* _Task prompt_
Beginning with the line below that contains "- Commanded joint" and ending with the line that contains "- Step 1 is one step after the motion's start", copy every line exactly. Copy nothing else.

**********

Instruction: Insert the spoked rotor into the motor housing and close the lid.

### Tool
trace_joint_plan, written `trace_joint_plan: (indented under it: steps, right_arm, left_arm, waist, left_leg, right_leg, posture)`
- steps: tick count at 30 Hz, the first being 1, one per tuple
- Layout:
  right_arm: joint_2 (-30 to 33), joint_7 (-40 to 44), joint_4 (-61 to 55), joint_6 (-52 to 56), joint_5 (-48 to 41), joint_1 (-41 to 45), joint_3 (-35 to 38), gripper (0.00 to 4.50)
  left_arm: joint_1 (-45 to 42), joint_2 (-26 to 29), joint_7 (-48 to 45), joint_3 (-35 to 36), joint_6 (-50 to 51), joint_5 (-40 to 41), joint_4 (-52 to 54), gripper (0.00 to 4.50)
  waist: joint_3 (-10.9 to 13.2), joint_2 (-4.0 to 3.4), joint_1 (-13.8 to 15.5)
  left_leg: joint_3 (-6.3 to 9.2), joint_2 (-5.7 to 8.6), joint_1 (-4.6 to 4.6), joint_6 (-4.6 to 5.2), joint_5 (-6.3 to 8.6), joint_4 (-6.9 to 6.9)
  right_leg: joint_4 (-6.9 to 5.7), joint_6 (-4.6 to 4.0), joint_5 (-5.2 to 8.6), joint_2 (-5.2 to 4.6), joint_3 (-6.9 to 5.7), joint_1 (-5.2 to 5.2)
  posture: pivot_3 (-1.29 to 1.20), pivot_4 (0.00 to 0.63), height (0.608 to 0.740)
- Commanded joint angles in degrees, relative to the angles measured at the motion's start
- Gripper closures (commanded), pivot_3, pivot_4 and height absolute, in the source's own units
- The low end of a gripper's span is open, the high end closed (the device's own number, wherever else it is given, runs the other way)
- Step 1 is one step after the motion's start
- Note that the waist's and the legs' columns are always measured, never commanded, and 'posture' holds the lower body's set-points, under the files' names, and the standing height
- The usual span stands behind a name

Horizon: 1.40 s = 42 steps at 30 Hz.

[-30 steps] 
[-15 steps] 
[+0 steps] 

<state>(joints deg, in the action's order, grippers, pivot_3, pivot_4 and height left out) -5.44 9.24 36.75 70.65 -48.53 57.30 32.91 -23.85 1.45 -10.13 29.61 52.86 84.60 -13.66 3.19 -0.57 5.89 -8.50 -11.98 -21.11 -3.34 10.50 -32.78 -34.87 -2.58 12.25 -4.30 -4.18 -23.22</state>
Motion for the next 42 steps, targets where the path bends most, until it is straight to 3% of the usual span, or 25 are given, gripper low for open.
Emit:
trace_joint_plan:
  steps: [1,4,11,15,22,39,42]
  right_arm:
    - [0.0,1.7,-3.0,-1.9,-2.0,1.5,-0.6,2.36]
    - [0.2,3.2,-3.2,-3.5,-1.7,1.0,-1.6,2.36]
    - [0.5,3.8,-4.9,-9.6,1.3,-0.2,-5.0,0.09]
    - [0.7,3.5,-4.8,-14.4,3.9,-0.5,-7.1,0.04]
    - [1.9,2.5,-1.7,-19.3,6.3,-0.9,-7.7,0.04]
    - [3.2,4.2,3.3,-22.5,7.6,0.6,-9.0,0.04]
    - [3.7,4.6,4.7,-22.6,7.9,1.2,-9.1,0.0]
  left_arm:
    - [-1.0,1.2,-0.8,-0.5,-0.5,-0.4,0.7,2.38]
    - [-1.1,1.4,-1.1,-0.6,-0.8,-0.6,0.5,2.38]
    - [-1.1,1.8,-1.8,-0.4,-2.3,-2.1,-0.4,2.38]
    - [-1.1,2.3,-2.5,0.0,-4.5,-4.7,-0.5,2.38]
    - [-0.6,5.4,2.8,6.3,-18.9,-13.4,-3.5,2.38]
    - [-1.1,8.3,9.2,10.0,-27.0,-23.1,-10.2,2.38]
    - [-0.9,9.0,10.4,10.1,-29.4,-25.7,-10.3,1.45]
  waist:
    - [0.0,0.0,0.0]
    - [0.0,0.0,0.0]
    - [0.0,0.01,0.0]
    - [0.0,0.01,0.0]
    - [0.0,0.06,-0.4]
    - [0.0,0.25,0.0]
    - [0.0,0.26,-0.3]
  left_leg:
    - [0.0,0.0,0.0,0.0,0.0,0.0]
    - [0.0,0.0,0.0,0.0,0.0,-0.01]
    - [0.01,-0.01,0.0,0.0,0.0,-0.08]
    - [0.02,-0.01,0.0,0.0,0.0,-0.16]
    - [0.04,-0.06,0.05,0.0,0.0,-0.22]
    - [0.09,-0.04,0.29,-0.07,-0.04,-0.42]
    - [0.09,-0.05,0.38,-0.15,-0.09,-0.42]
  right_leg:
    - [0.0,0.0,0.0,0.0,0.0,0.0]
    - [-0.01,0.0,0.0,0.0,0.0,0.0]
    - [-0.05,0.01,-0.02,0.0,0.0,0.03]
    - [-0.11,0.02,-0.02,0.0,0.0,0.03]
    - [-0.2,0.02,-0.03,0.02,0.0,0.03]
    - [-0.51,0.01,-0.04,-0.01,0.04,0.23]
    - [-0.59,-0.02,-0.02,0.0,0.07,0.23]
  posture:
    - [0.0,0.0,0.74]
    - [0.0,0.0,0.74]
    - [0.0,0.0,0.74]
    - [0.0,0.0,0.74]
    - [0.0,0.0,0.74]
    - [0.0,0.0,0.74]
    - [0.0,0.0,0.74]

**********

* _Solution below_
- Commanded joint angles in degrees, relative to the angles measured at the motion's start
- Gripper closures (commanded), pivot_3, pivot_4 and height absolute, in the source's own units
- The low end of a gripper's span is open, the high end closed (the device's own number, wherever else it is given, runs the other way)
- Step 1 is one step after the motion's start

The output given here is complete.